* [Exercise]: From the records below, extract only the lines running from the line with "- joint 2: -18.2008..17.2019" to the line with "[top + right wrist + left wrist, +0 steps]", both lines included, reproducing them exactly.

* [Data in this exercise]:

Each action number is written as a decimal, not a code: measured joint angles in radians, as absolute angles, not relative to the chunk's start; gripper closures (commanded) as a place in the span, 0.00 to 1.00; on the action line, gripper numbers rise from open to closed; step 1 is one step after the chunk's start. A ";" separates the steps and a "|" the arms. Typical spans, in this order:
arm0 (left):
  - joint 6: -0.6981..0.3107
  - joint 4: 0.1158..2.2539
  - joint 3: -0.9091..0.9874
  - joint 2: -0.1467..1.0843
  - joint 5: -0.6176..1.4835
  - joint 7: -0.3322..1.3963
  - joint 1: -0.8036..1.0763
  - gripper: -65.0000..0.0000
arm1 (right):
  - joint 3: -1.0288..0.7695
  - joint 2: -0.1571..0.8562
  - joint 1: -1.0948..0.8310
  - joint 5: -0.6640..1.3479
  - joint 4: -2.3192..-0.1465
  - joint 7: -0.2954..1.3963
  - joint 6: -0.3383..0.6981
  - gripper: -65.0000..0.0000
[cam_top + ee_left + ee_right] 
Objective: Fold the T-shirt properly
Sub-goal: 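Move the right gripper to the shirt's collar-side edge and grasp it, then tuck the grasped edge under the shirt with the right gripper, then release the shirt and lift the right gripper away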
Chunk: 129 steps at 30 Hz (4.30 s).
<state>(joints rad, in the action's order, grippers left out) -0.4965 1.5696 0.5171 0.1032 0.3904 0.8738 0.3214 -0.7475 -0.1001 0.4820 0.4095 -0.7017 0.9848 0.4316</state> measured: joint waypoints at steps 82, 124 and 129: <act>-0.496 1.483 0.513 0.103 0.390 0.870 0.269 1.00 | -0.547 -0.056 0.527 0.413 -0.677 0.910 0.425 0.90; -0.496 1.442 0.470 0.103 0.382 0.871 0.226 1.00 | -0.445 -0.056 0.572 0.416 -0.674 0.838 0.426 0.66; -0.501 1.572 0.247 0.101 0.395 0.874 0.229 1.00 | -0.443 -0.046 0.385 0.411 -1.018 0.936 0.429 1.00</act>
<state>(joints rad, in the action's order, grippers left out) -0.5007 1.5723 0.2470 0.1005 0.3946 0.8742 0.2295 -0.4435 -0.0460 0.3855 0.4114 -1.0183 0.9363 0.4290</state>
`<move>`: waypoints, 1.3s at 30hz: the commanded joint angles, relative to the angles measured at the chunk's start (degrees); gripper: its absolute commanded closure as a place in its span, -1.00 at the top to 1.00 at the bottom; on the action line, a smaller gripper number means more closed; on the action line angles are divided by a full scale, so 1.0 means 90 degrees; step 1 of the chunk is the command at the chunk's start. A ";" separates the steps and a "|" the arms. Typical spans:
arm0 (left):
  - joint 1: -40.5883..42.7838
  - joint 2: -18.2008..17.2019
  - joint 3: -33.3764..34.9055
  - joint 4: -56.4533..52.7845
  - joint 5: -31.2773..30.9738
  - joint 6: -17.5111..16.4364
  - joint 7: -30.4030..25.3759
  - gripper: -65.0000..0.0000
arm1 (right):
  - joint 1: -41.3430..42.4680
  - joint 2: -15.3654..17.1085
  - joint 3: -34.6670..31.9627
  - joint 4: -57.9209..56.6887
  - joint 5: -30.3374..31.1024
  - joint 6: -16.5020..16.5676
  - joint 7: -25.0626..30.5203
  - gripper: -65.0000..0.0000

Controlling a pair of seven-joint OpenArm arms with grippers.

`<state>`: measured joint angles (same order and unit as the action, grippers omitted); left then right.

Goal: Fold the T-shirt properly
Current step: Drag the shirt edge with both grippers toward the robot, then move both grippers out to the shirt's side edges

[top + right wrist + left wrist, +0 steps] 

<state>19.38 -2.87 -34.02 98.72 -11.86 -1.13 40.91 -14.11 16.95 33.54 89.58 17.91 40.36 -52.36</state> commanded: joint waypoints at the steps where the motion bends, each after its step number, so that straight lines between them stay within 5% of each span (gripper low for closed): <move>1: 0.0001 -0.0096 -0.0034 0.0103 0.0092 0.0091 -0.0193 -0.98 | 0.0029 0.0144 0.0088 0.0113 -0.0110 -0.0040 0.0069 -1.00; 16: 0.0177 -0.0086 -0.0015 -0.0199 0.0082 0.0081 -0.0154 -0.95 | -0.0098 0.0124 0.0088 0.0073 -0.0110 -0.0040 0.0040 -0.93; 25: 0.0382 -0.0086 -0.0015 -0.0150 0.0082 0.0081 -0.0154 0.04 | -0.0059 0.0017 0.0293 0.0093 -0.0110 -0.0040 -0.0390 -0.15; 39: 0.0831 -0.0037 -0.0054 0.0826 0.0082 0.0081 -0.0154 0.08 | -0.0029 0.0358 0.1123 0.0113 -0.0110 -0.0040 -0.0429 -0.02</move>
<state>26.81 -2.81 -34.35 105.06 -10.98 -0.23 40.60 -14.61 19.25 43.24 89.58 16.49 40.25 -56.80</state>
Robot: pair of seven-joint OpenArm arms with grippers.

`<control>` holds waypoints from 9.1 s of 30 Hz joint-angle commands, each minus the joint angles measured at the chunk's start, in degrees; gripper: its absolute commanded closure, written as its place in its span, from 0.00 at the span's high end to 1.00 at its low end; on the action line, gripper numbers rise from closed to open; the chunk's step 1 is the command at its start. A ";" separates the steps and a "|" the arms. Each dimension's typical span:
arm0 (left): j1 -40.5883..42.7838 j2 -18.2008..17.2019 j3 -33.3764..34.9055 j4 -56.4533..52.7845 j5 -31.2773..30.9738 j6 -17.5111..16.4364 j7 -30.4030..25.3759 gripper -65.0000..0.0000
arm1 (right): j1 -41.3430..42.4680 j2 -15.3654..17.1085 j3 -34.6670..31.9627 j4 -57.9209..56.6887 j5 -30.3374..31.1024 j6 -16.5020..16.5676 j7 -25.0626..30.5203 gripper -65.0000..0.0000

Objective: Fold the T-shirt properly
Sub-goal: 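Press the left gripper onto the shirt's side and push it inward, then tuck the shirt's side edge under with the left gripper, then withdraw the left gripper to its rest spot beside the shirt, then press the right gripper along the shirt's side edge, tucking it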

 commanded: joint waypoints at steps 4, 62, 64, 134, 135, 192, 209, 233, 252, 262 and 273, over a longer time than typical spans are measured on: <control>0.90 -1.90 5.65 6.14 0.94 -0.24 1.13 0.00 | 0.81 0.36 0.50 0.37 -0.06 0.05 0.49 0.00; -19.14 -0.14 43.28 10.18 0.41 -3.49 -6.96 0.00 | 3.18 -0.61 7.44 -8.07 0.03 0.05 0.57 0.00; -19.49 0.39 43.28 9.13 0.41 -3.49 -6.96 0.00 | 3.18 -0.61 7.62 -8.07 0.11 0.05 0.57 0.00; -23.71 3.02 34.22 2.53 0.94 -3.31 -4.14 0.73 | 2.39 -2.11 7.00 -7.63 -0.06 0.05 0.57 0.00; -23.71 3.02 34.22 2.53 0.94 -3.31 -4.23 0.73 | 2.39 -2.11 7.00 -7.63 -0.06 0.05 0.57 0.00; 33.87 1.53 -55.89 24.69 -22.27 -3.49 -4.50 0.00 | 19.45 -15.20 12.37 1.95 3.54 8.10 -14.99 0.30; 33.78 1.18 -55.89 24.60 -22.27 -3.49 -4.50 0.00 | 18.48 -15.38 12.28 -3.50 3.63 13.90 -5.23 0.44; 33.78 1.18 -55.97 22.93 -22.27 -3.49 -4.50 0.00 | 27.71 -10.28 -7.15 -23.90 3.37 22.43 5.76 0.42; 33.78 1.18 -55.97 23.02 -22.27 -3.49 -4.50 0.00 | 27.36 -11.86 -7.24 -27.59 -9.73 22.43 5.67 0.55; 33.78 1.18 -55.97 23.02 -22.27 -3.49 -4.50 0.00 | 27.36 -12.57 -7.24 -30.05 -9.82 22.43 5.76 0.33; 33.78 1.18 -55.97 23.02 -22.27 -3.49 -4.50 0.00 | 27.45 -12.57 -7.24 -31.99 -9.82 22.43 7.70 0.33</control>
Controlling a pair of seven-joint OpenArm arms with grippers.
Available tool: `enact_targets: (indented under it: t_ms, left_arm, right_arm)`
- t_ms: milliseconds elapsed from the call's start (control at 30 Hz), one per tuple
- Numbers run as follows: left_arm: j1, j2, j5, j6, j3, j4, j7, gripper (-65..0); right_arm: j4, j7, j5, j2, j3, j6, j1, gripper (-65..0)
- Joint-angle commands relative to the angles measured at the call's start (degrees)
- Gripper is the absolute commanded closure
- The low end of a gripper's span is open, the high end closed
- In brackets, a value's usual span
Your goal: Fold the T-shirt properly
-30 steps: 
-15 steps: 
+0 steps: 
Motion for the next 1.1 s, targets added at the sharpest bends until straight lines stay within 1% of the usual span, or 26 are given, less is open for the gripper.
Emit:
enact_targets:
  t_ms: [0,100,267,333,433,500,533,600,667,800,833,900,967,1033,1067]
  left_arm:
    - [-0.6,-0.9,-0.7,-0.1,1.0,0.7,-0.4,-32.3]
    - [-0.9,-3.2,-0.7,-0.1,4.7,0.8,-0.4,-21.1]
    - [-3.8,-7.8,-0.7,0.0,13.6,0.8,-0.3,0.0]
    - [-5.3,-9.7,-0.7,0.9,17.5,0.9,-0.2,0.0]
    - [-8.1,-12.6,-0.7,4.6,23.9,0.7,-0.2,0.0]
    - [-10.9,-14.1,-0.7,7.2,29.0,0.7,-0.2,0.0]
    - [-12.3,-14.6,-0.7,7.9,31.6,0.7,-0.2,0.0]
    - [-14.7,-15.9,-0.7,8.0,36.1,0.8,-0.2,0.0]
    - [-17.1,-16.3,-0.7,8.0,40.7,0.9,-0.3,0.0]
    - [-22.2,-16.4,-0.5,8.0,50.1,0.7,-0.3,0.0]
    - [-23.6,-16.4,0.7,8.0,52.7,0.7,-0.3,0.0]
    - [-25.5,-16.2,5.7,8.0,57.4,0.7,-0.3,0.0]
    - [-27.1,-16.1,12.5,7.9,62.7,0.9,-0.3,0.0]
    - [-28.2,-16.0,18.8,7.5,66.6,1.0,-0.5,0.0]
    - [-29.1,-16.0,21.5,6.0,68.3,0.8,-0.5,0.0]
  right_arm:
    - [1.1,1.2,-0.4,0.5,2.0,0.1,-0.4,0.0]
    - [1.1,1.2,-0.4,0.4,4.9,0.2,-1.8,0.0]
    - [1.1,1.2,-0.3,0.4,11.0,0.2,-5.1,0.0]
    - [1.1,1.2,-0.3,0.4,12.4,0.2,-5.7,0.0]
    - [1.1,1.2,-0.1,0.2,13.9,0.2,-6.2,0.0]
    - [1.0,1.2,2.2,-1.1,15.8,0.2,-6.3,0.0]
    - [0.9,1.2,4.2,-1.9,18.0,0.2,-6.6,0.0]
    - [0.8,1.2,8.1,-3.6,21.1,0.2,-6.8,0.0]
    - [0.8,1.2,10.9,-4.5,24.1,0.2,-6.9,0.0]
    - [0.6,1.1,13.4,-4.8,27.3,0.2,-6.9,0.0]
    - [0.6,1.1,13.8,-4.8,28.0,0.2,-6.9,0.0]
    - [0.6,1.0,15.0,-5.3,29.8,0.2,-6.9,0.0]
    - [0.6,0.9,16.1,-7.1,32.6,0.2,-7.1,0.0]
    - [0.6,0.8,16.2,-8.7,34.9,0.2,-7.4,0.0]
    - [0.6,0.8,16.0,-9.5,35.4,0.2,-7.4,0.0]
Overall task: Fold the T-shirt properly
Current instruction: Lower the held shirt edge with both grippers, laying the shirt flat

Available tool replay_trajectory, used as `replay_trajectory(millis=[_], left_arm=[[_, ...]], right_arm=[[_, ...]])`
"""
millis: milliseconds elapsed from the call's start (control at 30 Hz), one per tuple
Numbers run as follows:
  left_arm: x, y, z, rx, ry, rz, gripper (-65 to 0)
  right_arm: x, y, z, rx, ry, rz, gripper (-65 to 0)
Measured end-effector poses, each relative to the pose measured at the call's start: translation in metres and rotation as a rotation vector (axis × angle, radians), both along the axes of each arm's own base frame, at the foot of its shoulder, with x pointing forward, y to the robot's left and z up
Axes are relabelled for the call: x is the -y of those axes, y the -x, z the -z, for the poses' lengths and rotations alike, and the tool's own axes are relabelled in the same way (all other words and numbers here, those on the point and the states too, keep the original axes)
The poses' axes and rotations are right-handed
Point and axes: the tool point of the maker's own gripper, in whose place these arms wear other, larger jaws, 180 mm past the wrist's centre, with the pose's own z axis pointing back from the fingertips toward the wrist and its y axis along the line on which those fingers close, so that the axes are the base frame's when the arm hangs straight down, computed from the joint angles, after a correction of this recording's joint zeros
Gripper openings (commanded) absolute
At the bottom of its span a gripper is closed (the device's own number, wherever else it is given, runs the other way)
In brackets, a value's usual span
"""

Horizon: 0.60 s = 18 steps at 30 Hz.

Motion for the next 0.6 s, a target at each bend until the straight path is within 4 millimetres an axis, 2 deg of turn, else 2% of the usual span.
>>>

* [Solved exercise]:
  - joint 2: -18.2008..17.2019
  - joint 3: -33.3764..34.9055
  - joint 4: -56.4533..52.7845
  - joint 5: -31.2773..30.9738
  - joint 6: -17.5111..16.4364
  - joint 7: -30.4030..25.3759
  - gripper: -65.0000..0.0000
arm1 (right):
  - joint 1: -41.3430..42.4680
  - joint 2: -15.3654..17.1085
  - joint 3: -34.6670..31.9627
  - joint 4: -57.9209..56.6887
  - joint 5: -30.3374..31.1024
  - joint 6: -16.5020..16.5676
  - joint 7: -25.0626..30.5203
  - gripper: -65.0000..0.0000

Controlling a pair of seven-joint OpenArm arms with grippers.

`<state>`: measured joint angles (same order and unit as the action, grippers omitted); left then right.

Goal: Fold the T-shirt properly
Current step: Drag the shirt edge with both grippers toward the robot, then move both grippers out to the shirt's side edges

[top + right wrist + left wrist, +0 steps] 

That concludes the answer.